Jeremías 7:18 LBLA Los hijos recogen la leña, los padres encienden el fuego, las mujeres preparan la masa para hacer tortas a la reina del cielo, y derraman libaciones a otros dioses para ofenderme.

La palabra "leña" en este versículo denota muchos significados; sin embargo en este estudio lo veremos como la carga que les ponemos a nuestros hijos sobre sus hombros.

Proverbios 15:1 NVI La respuesta amable calma el enojo, pero la agresiva echa leña al fuego.

Este versículo en esta versión de La Biblia dice: "...echa leña al fuego", pero otras versiones dice: "fuego hiriente", se trata de una leña ardiente que le ponemos a nuestros hijos sobre sus hombros, es decir, les lanzamos palabras hirientes cuando nuestros hijos lo único que esperan es nuestra aprobación como padres, y cuando no las reciben, en vez de eso les proferimos palabras hirientes; afectamos su vida, haciéndose necesarios ser liberados para deshacerse de estos yugos que en su momento, por algún momento de ira; conscientes o inconscientes les pusimos a nuestros hijos.

Cuando nuestros hijos llevan leña sobre sus hombros muchas veces perecen bajo el peso de esta. Por eso debemos libertarlos, porque El Señor Jesucristo ya llevó la leña en sus hombros para que nadie perezca bajo este yugo.

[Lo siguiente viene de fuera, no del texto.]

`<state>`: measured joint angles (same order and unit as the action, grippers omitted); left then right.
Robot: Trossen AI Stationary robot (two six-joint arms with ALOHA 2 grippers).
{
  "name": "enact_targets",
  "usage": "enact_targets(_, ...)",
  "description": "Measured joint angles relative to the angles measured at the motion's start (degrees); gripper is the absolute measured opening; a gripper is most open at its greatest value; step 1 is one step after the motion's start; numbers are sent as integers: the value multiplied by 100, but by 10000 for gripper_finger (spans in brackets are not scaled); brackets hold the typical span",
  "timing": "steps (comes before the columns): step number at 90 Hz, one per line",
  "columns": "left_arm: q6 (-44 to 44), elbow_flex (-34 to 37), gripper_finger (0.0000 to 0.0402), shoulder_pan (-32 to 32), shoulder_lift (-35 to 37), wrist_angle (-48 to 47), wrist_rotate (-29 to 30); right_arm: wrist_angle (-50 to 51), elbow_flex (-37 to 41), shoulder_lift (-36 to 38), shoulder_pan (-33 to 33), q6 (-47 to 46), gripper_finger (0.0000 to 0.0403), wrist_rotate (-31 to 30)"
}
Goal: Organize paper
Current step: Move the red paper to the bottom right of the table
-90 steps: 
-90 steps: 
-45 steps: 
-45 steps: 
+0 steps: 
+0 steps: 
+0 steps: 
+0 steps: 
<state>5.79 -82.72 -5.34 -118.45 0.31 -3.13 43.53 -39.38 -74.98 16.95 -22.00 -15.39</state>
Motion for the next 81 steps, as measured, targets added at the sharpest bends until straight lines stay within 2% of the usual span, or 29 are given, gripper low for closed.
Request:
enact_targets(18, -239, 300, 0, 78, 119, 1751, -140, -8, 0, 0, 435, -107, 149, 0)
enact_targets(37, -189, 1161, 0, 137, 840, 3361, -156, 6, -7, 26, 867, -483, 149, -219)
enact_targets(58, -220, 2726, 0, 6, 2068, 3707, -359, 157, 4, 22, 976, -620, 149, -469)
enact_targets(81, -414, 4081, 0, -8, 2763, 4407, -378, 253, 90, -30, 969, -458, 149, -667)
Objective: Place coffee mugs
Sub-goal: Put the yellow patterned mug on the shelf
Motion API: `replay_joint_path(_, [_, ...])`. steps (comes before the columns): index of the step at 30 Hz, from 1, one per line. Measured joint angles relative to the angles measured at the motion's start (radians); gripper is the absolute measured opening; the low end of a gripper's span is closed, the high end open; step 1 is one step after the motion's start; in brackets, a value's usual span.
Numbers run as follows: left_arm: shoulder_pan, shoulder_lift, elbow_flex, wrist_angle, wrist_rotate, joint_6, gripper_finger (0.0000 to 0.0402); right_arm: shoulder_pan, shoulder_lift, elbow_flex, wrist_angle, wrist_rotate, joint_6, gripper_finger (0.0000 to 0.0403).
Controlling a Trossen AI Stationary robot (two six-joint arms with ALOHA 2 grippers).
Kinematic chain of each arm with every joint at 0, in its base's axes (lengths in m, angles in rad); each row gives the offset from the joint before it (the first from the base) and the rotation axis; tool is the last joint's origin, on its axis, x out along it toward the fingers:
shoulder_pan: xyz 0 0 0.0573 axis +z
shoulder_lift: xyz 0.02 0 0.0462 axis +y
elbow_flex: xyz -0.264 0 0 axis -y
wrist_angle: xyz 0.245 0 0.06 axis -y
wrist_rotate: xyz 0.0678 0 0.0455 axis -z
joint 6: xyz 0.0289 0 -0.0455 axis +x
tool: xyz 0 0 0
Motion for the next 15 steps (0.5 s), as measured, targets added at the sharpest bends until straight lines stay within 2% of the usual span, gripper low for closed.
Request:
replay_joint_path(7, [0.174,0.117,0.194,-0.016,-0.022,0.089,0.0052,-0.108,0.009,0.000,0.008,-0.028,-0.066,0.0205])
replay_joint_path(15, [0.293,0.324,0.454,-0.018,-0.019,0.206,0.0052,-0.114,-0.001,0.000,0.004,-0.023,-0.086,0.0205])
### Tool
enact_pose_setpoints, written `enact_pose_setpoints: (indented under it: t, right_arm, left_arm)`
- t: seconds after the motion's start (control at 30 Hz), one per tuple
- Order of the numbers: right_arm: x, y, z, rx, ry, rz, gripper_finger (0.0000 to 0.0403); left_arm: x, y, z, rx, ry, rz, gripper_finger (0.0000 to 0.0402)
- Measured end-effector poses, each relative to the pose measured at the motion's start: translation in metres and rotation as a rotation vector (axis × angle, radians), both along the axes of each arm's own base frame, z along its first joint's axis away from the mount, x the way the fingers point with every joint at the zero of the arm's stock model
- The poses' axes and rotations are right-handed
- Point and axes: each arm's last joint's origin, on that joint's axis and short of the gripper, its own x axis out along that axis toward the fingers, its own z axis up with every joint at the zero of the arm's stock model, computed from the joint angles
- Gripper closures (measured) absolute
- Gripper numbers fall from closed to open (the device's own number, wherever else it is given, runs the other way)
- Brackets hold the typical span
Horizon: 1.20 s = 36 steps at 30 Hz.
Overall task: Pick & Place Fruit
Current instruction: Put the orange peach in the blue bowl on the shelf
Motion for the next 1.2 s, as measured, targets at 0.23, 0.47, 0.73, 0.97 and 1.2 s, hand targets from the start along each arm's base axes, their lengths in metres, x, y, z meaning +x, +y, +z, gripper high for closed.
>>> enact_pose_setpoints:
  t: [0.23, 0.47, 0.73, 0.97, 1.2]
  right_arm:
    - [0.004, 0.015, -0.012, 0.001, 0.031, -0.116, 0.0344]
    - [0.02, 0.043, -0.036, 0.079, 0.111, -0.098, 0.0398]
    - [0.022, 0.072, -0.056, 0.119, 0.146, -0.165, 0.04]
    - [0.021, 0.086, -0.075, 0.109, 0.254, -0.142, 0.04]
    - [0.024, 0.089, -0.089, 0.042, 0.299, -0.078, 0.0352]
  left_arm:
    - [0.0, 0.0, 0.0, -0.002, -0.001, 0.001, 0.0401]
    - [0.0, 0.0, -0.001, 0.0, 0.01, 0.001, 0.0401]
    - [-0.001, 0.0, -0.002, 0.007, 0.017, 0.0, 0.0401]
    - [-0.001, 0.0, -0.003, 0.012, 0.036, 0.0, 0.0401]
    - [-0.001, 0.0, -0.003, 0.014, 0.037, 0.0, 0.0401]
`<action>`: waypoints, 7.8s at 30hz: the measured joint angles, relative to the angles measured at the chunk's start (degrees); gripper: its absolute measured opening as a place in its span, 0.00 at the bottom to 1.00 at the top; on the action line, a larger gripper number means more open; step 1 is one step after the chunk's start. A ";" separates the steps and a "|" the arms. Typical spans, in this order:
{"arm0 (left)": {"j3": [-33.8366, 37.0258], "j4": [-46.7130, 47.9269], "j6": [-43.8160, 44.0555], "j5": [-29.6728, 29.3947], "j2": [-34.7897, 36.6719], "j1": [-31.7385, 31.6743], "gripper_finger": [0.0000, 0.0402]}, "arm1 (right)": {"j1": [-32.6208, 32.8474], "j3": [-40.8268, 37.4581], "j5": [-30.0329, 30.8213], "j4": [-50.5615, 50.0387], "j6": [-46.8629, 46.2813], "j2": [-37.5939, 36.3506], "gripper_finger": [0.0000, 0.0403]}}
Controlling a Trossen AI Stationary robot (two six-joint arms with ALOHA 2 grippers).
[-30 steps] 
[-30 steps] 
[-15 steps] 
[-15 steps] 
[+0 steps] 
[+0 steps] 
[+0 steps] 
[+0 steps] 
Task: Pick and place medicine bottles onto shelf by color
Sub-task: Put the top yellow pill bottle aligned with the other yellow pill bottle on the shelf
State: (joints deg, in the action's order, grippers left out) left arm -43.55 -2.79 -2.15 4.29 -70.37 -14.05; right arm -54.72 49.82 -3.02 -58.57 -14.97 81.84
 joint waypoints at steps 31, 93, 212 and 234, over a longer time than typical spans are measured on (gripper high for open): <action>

Renunciemos entonces a ponerles cargas de leña sobre los hombros de nuestros hijos, porque esa no es la clase de instrucción ni corrección que deben recibir de nosotros como padres de familia, sino por el contrario, debemos bendecirlos constantemente, aun con la sabia corrección que debemos ejercer, podemos demostrar nuestro amor hacia ellos, como Dios lo hace con nosotros.